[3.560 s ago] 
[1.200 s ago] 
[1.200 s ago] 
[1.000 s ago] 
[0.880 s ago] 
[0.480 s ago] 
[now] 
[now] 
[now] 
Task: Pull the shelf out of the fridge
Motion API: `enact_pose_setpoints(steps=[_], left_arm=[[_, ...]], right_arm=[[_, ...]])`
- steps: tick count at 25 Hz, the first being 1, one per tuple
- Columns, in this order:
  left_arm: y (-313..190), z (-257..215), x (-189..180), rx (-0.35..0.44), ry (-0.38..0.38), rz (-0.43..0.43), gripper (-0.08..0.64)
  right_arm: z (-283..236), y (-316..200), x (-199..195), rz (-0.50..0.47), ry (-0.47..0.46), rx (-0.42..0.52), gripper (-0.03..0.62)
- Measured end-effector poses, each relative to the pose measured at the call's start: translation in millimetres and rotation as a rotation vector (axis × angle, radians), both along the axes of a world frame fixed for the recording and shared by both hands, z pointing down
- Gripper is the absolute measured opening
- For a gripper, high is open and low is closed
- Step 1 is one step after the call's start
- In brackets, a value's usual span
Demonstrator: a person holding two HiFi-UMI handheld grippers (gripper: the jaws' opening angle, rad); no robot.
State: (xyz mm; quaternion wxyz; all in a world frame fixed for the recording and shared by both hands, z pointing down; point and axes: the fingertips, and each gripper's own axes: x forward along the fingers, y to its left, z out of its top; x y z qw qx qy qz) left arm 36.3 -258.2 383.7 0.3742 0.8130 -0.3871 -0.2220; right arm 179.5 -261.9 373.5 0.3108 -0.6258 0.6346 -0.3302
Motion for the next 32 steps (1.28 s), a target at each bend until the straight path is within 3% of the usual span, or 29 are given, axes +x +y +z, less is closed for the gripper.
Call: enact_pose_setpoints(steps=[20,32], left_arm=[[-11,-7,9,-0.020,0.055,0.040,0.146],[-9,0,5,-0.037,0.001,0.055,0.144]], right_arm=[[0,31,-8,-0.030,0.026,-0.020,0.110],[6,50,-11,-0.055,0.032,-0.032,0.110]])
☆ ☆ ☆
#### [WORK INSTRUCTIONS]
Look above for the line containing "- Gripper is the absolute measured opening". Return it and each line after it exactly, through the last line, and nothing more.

#### [ANSWER FOR THIS EXERCISE]
- Gripper is the absolute measured opening
- For a gripper, high is open and low is closed
- Step 1 is one step after the call's start
- In brackets, a value's usual span
Demonstrator: a person holding two HiFi-UMI handheld grippers (gripper: the jaws' opening angle, rad); no robot.
State: (xyz mm; quaternion wxyz; all in a world frame fixed for the recording and shared by both hands, z pointing down; point and axes: the fingertips, and each gripper's own axes: x forward along the fingers, y to its left, z out of its top; x y z qw qx qy qz) left arm 36.3 -258.2 383.7 0.3742 0.8130 -0.3871 -0.2220; right arm 179.5 -261.9 373.5 0.3108 -0.6258 0.6346 -0.3302
Motion for the next 32 steps (1.28 s), a target at each bend until the straight path is within 3% of the usual span, or 29 are given, axes +x +y +z, less is closed for the gripper.
Call: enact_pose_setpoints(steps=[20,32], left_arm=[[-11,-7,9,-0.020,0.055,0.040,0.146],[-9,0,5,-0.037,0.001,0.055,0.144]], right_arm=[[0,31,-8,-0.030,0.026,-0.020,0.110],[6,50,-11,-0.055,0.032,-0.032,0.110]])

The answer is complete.